The bib-ami tool is designed as a modular, file-based pipeline. This architecture ensures that the process is both auditable and robust. Each major step in the workflow is a distinct phase that takes a file as input and produces a new file as output. This allows for easy inspection at each stage and enables the process to be resumed from the last successful checkpoint in case of failure.

The pipeline consists of four primary phases: Ingestion, Validation, Reconciliation, and Reporting.

The Four-Phase Process

These phases directly implement the guiding principles outlined in the previous section to transform a collection of source files into a clean, verified bibliography.

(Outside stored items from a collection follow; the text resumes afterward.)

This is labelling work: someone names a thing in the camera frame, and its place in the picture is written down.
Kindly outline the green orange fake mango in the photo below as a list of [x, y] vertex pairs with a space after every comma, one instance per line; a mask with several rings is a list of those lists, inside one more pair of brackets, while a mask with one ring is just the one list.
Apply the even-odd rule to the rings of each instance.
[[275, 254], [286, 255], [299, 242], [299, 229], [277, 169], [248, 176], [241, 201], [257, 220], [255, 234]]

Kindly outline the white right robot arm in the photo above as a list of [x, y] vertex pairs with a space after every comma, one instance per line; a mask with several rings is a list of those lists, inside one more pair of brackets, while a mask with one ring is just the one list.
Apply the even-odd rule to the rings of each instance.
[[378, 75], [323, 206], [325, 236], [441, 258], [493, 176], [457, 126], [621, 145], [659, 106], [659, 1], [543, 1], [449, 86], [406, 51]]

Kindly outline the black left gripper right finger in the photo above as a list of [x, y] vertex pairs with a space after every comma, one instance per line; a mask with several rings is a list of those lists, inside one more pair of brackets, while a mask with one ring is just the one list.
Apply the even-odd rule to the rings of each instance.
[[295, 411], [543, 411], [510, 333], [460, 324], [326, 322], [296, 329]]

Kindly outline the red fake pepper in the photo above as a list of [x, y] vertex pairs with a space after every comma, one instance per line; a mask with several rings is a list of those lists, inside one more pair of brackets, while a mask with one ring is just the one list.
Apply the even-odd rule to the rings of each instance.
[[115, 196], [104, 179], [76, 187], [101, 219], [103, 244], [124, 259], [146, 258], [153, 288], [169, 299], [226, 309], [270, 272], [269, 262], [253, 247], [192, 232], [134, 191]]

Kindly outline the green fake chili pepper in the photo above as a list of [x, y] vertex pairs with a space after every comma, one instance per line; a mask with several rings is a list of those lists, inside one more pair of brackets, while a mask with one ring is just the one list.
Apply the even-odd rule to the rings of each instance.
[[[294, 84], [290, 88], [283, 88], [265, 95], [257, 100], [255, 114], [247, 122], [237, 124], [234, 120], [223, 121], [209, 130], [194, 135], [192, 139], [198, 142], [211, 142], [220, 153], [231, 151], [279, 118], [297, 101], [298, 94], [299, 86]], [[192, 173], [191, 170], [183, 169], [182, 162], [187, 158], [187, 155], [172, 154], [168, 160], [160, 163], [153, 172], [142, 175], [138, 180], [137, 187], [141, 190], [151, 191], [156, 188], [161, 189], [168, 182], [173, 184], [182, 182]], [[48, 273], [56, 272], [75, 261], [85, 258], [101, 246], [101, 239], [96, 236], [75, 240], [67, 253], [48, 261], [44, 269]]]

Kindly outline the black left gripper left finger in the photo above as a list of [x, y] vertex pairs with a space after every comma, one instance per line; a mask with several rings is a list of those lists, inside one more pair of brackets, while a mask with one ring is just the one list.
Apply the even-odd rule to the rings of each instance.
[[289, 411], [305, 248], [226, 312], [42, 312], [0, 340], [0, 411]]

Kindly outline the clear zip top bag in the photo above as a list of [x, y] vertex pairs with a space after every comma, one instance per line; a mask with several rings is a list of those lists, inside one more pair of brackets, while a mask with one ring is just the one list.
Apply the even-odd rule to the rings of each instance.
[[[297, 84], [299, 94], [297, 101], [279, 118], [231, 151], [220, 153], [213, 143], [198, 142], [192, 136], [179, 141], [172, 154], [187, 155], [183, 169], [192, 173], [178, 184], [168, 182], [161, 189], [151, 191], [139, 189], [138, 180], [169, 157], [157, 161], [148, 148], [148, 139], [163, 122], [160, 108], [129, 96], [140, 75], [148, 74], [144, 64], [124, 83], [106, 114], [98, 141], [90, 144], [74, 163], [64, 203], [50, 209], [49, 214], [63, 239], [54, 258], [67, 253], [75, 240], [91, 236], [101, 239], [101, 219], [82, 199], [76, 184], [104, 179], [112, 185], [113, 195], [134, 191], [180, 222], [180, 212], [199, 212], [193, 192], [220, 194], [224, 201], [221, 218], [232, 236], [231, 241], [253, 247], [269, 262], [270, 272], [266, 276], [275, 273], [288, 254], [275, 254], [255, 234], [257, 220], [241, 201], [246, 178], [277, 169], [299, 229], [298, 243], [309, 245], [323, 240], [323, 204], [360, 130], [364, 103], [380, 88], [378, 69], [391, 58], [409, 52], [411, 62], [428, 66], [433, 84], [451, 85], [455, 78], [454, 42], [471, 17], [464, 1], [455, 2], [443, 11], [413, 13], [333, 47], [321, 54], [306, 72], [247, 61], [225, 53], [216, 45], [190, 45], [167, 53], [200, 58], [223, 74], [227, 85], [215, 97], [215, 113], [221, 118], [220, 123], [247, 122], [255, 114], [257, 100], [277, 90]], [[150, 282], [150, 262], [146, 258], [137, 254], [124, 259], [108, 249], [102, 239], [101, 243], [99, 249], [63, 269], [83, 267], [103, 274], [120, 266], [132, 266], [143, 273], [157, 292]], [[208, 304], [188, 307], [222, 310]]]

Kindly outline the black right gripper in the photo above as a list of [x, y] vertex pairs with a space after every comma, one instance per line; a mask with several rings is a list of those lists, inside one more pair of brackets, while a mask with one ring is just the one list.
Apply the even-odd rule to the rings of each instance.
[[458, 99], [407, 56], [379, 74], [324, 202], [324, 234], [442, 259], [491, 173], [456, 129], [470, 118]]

  1. Phase 1: Ingestion and Tagging
    The workflow begins by reading all .bib files from the user-specified input directory. Each entry is parsed and assigned a unique internal ID. This ID ensures that every source record can be traced throughout the entire process, upholding the principle of Every Input Must Be Accounted For. The result of this phase is a single, consolidated intermediate file (e.g., 01_ingested.json) containing all candidate references.
  2. Phase 2: Validation and Canonicalization
    This phase establishes the “ground truth” for each record. It iterates through every entry from the ingested file and queries an authoritative source (CrossRef) using the entry’s title and author.
    • If a DOI is found, it is added to the record as its canonical identifier.

    • If a DOI already exists, it is validated against the API’s result; any incorrect DOI is replaced.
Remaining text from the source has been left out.